Issues concerning poverty and wealth has also been cited as one of the key reasons Africans have been late adopters of technology, especially when the average technological gadget such as a new laptop or smart phone is deemed expensive because it is imported. The average price of a shiny new laptop or smartphone can cost almost as much as the gross national product Per Capita of a small African country. Access to buying a mobile device or laptop on credit from a telecoms service provider or bank lies strictly in the preserve of the middle class therefore those without bank accounts or individuals in the informal sector are ruled out of taking advantages of the services technology provides.
Thanks to markets in Asia such as China and Thailand that produces cloned version of the high end smartphones we see on the market at a cheaper price. Those cloned phones are highly popular and can perform the basic functions an original phone or laptop from the manufacturer can perform but they tend not to be as durable due to the inferior parts that are used in assembling the phones. For example, copious number of statistics has shown that we’re the only continent that side stepped personal computers be it desktop or laptops and zoomed straight into the use of smartphones. This is in part because laptops and desktop computers are relatively expensive than the average smartphone.
Some of the causes of late adoption on the part of the African can also be attributed to other factors such as the inadequacy of infrastructure example electricity, trust issues, resistance to change and the inadequate appreciation of how technology can really simplify and make our lives better.

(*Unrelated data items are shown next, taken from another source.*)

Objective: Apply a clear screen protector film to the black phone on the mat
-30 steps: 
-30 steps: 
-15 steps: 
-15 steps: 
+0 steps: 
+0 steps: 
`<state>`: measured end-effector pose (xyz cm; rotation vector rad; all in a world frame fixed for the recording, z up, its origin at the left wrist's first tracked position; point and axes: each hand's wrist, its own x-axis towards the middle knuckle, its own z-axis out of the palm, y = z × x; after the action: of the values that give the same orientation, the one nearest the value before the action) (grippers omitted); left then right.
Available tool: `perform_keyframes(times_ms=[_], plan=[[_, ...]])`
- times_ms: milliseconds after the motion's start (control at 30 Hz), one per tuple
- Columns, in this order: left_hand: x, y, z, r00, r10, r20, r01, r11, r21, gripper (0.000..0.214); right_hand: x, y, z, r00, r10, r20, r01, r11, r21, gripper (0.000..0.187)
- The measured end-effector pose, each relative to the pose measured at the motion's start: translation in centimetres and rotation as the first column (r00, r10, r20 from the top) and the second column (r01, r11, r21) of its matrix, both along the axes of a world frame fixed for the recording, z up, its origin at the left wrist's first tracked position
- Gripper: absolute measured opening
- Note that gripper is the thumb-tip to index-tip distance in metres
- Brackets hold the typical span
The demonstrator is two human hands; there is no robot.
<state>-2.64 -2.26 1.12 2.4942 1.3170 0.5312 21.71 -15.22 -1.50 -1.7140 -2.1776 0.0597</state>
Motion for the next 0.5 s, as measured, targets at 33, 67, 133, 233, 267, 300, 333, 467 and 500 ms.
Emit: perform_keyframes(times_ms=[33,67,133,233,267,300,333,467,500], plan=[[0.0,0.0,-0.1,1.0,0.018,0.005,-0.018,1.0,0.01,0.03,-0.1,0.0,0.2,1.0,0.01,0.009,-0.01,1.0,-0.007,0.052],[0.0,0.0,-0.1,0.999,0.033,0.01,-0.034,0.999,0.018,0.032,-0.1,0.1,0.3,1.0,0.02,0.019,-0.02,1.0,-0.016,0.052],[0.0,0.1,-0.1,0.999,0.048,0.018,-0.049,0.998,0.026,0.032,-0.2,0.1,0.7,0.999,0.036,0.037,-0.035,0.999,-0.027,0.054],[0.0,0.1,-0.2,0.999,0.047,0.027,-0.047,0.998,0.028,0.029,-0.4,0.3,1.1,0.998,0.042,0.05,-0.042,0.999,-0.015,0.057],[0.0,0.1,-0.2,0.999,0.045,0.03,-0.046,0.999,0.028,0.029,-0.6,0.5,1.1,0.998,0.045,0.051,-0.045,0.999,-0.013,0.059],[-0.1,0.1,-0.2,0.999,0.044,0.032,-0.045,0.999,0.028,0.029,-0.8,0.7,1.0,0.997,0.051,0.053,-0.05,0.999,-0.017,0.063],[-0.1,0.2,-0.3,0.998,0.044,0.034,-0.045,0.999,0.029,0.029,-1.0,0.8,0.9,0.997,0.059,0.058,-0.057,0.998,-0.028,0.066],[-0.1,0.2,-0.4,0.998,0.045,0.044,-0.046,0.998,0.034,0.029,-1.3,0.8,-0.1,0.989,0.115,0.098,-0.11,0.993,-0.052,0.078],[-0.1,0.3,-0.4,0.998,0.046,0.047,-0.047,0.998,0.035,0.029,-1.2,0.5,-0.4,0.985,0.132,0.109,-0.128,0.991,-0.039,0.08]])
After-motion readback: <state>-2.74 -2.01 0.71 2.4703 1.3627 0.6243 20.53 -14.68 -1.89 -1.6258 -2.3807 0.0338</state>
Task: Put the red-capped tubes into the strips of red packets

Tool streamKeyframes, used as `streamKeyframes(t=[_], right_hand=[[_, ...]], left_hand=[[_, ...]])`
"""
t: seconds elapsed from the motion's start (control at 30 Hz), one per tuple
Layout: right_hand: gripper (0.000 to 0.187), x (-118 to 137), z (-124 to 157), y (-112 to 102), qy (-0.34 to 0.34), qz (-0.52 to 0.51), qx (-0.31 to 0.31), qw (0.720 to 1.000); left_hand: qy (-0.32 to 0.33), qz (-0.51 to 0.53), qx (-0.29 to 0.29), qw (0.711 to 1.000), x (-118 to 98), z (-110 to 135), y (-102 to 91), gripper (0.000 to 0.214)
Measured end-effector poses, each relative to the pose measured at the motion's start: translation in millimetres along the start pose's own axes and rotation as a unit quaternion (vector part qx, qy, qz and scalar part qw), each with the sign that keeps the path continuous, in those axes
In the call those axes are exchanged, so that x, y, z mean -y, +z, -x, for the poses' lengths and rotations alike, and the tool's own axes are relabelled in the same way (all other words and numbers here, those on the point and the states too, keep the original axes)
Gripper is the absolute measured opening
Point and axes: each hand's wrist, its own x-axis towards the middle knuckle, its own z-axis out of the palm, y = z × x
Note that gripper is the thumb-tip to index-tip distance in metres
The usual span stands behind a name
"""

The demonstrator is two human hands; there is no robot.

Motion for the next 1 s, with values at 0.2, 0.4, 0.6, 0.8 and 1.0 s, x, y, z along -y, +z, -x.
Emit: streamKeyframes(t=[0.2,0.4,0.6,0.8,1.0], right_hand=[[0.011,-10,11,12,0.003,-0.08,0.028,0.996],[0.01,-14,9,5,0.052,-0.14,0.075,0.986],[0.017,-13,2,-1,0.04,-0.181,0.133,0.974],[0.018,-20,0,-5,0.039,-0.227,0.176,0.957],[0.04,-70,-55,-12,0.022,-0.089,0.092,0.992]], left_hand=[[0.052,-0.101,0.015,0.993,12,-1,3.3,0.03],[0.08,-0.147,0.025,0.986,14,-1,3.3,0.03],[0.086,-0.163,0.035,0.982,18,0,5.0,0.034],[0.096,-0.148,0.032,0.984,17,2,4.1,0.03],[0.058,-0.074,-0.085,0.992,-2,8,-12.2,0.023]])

Although Africans have typically been seen as late adopters, such perceptions are gradually becoming a thing of the past. The awareness of how technology especially the internet can make our lives better is fast gaining roots and a lot more people young and old, rich and poor are buying into the benefits of technology. Telecoms services providers have also played a great role in the awareness of internet use and the importance of technology in the life of the African. These days major telecom providers give generous internet packages at a reduced fee. Internet penetration across Africa is generally very high and quite impressive in countries such as Kenya, Tunisia, Seychelles, Cape Verde, Egypt and South Africa whiles countries such as Ghana, Uganda, Zambia and Nigeria have satisfactory internet penetration results according to the Internet World Statistics council in 2014. Deeper internet penetration has also led to the rise of social media usage especially amongst the youth making information dissemination a very quick and easy process. The youth demographic is a prized group for marketers and producers of goods and services alike because they make up the 16-32 year group who can be extremely loyal to a product and become a lifetime consumer of that product. These people also write great reviews online for a service or product and can actually recommend a product they liked to their friends and followers.
It is not uncommon for a news item to be blown out of proportion especially on social media mainly on Facebook and Twitter. These days, flagship television and radio programs have their peculiar hashtags which engages the audience to a whole new level. The rapid development of technology and internet has also created jobs that hitherto did not exist. For example 20 years ago, there were no job titles such as Community manager, social media manager and social media marketing experts. The creation and popularity of these jobs shows the way technology and the internet has come to be an integral part of our lives.
Bitcoin is doing some fantastic work in the peer-to-peer payment arena, this amazing technology is being taken advantage of in several parts of the world to make payments simpler and easier. As a continent, we still have challenges with trade and payments. Bitcoin has decentralised payment for Africans to also use this opportunity to carry out cross border trade and payments. As the use of technology and internet penetration continues to grow in Africa, bitcoin awareness can only increase whiles harmonising the way we as Africans make payments and carry out business transactions with the rest of the world. Africa as a continent is gradually shedding off the late adopter stigma, thanks to bitcoin we have found our way forward with regards to payments moving up the technology chain.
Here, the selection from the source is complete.